Tu pars sur une longue tournée d’ici peu.

Longue je ne sais pas.

J’ai entendu dire qu’elle durerait jusqu’à l’été, ça fait 5 mois quand même.

C’est beaucoup plus que ce que je n’ai jamais fait, oui. J’ai hâte, j’adore partir sur les routes, visiter des bleds, rencontrer des gens dont tu oublies le nom, faire de la scène. Mais attention, les gens pensent qu’il n’y a que la scène, mais c’est éreintant une tournée !

Tu vas peut être reprendre deux ans dans les dents.

Ah m’en parle pas. Peut être mais ça voudra dire que la tournée à duré et qu’on aura fait vivre l’album longtemps. J’espère m’aménager des moments pour écrire aussi.

Effrayée ?

L’inconnu fait toujours peur, mais j’aime tellement mon équipe que j’ai hâte de partir avec eux. Je suis comme un enfant devant un monstre, qui se cache mais qui veut quand même regarder pour se faire une frayeur. Je suis une enfant.

Ça se ressent un peu dans tes textes, qui sont très simples avec une parcelle de naïveté.

Oui, il y beaucoup de légèreté, et sur des sujets profonds parfois. Je pense au morceau Le Château, qui est sur l’EP, et dans lequel je parle du suicide d’un collègue au Château de Vincennes quand j’y travaillais. Je l’ai pris avec beaucoup de détachement, avec des mots simples, même si c’était très compliqué pour moi d’en parler parce que ça me ramenait à mes propres pulsions de mort. J’ai eu un problème de compréhension car à la fois je voulais lui rendre hommage, mais je lui en voulais. J’étais toute confuse donc je suis allé à l’essentiel, et c’est en allant à l’essentiel que je me suis détaché de ce sentiment de culpabilité et que j’ai pu faire mon deuil. Si j’étais allé dans le grave, j’aurais été dans le grave en le chantant.

Ça me fait penser à On me dit tu, dans lequel tu parles ouvertement de la mort. C’est pourtant le morceau le plus festif, comme si tu voulais exorciser.

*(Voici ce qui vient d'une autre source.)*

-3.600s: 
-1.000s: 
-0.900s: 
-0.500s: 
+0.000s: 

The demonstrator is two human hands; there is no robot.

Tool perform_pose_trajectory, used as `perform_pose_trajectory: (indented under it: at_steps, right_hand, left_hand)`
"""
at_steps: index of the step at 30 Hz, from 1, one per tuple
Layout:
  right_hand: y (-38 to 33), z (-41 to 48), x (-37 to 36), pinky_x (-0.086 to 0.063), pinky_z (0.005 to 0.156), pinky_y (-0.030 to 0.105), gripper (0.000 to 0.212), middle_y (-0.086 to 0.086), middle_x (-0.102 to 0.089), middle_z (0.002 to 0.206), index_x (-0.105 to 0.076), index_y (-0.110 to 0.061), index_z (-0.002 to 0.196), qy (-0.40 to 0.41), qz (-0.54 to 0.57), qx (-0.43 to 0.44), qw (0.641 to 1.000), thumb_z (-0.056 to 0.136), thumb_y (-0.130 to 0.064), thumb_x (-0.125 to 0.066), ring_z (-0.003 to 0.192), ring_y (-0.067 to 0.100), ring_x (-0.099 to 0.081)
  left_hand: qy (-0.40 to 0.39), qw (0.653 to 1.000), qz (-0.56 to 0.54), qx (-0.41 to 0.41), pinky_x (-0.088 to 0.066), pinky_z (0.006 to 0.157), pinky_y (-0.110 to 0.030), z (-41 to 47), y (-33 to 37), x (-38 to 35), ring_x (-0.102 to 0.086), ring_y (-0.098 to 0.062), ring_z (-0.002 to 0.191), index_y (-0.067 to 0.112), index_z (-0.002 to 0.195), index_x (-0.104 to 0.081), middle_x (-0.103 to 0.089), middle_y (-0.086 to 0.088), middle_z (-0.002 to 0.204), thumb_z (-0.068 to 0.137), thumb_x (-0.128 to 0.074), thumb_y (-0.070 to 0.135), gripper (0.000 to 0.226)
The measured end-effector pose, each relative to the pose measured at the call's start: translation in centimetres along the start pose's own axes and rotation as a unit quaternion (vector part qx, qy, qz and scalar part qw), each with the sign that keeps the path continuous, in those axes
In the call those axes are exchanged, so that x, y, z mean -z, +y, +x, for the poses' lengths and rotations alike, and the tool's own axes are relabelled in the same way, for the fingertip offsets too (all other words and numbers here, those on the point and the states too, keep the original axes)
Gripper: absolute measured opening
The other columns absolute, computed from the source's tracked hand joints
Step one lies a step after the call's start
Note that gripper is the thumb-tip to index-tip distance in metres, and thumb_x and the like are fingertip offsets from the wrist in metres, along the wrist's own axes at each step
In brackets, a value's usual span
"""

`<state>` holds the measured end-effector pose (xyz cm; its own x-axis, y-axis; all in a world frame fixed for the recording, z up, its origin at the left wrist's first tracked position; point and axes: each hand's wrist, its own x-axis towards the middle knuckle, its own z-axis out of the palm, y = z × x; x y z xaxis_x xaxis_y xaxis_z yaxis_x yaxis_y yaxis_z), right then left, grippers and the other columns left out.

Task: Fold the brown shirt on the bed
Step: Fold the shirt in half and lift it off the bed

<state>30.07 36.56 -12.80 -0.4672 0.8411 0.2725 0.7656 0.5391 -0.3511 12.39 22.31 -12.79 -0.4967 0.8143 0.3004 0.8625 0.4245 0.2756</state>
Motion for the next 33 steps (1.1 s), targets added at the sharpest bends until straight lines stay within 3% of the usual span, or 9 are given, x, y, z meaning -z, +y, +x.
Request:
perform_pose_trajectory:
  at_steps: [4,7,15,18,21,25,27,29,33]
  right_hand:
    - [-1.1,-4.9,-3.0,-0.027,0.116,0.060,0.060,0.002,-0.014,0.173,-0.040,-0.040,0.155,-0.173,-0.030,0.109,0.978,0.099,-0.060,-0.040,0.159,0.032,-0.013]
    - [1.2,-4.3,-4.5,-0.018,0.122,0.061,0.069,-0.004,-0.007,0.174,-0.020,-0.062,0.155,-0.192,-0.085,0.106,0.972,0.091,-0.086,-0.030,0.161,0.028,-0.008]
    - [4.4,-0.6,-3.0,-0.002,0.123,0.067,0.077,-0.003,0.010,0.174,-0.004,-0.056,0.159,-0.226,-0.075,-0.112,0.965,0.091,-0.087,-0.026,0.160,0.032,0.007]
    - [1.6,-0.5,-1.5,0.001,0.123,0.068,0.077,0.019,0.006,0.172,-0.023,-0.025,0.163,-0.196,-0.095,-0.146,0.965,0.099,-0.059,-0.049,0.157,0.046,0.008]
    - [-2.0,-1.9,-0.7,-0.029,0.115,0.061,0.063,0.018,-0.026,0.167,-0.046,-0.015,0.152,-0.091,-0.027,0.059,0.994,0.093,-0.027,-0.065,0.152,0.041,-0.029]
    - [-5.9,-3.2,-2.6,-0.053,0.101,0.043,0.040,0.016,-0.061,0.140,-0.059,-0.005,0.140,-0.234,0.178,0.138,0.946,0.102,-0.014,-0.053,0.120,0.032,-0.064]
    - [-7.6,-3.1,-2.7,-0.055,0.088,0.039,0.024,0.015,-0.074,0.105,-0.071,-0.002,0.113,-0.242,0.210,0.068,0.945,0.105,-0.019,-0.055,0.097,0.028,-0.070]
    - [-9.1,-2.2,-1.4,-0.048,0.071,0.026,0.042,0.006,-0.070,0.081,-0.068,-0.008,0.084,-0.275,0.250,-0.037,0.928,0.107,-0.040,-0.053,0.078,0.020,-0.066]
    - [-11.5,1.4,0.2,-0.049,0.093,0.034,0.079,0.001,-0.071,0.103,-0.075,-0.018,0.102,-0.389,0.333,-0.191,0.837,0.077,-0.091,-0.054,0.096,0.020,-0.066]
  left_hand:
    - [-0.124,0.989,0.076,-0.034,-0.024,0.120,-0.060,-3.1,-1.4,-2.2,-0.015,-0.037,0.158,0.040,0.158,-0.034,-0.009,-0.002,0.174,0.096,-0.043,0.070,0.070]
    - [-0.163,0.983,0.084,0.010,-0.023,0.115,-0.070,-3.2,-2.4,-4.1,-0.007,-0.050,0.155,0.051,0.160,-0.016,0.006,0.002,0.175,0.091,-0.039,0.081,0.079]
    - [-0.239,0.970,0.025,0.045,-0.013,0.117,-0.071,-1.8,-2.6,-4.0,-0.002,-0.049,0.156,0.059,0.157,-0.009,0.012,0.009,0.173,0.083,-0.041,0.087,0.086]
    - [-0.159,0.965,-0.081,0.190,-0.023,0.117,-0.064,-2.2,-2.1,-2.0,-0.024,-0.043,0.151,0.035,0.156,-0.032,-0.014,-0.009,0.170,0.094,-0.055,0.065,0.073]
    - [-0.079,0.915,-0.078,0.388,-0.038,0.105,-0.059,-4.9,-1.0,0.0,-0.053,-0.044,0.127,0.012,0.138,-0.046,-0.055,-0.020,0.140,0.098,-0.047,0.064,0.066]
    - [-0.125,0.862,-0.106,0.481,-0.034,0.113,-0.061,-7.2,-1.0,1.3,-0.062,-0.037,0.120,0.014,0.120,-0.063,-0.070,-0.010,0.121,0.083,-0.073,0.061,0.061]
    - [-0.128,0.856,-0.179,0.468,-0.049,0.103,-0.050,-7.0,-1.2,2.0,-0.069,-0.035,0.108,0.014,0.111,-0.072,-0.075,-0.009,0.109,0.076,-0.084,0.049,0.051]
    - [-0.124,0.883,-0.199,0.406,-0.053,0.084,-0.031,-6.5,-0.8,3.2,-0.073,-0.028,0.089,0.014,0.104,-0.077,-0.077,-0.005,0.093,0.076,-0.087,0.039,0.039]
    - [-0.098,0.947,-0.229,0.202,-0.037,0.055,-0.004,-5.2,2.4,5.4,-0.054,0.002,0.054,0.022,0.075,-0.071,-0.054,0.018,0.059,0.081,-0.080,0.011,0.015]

Je la regarde même ! C’est le morceau qui a subi le plus d’arrangements, cinq en tout. Je me disais que j’arrivais pas à trouver le bon arrangement, mais ce qui se passe c’est qu’il évolue avec moi en fait. Et il continuera d’évoluer avec moi. Je trouve ça génial, ça veut dire que la mort m’accompagne partout, et la vision que j’en ai change tous les six mois. J’ai enfin trouvé la réponse grâce à ce morceau : Qu’est ce que la mort ? La mort c’est notre ombre, elle nous suit. Et un jour elle nous rattrapera, c’est inévitable, on le sait. J’espère avoir répondu à ta question…

Tu en as fait bien plus. Merci Fishbach !


A ta Merci, le premier album de Fishbach sortira le 27 janvier chez Entreprise et est d’ores et déjà en précommande.

Fishbach sera en tournée dans toute la France, et passera par la Cigale le 14 mars.